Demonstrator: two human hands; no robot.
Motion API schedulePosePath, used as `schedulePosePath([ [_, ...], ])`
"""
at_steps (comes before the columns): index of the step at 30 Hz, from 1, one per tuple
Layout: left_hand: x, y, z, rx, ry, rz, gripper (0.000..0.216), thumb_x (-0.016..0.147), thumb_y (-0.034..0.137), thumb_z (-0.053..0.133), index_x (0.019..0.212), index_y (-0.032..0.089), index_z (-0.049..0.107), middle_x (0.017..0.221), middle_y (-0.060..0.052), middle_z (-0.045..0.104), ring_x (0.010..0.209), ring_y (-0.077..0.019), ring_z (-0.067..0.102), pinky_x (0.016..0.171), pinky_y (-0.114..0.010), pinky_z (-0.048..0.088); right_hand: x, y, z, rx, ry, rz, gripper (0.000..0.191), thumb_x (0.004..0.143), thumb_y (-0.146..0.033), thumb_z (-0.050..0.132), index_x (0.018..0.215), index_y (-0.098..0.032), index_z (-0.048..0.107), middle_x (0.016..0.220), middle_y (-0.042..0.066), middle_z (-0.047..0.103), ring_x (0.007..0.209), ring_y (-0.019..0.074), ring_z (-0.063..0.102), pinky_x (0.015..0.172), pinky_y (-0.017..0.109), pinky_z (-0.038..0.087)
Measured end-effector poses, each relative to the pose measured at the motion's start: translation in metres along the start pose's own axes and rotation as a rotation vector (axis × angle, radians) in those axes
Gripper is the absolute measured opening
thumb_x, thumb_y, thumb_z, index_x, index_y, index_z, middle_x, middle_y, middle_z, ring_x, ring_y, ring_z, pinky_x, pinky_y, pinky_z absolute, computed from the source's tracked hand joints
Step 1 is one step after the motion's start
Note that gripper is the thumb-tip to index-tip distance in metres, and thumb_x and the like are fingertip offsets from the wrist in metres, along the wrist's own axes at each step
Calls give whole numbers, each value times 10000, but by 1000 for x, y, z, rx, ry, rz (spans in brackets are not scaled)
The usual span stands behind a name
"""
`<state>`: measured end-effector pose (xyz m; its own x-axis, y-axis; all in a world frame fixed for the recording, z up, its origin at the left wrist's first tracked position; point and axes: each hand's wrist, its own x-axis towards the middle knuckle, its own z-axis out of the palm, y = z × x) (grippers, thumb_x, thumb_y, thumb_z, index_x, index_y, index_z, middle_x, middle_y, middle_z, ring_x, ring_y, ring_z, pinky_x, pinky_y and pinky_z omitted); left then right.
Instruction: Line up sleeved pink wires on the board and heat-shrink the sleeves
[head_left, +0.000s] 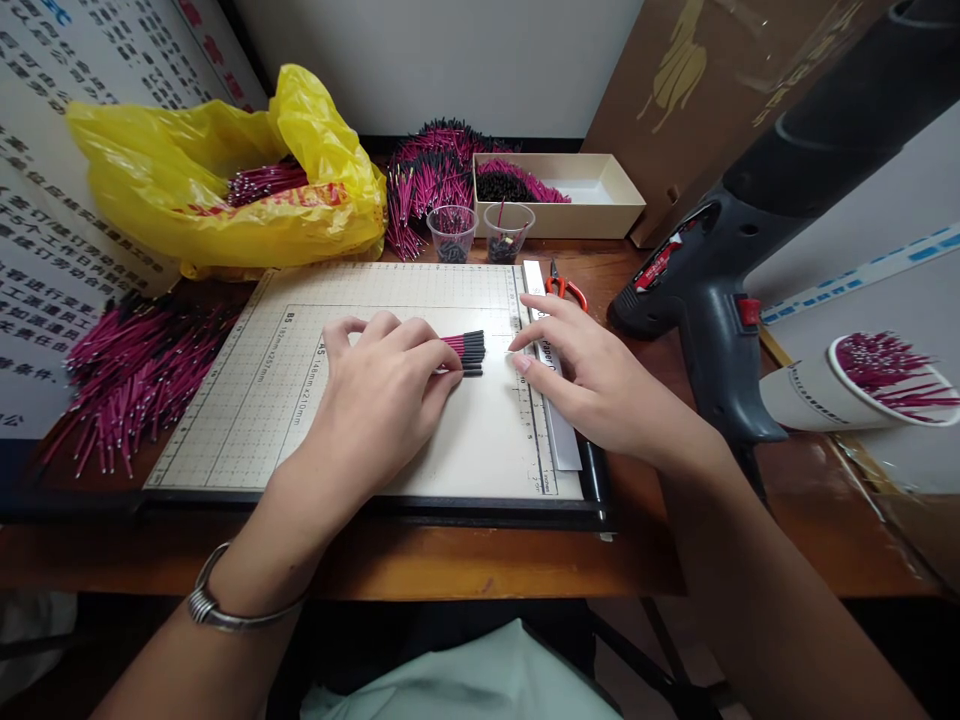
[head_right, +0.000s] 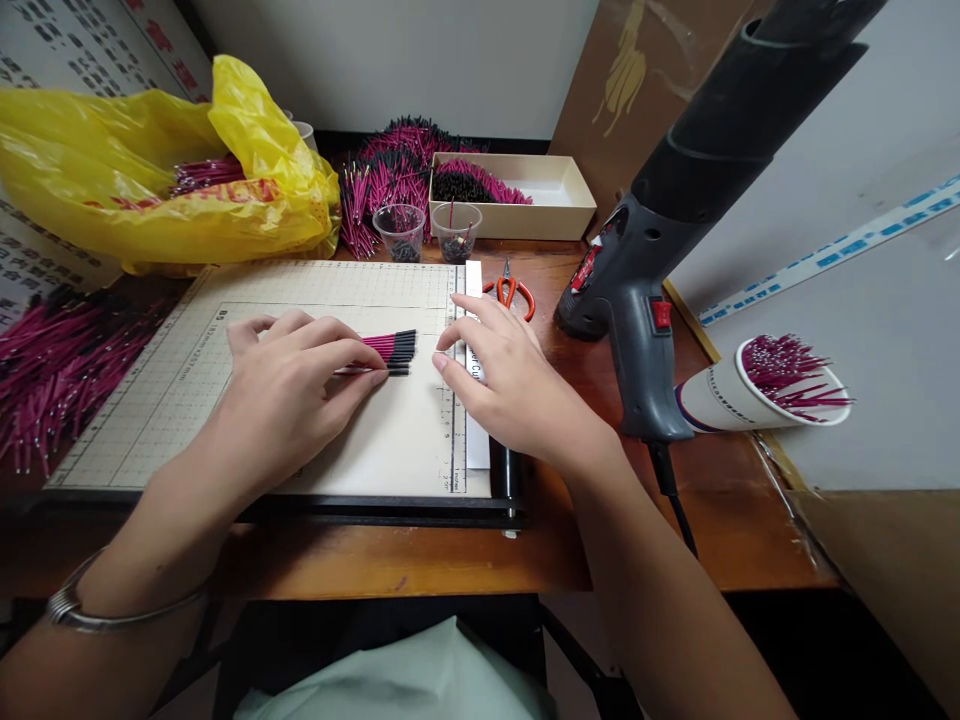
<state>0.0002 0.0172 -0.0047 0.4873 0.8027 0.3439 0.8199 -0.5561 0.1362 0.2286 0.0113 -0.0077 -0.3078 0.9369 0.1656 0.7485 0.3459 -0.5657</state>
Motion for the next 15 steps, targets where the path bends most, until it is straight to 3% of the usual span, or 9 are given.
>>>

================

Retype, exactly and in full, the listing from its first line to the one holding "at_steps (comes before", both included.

Solution to this exercise —
Demonstrator: two human hands; no robot.
Motion API schedulePosePath, used as `schedulePosePath([ [_, ...], ])`
"""
at_steps (comes before the columns): index of the step at 30 Hz, from 1, one per tuple

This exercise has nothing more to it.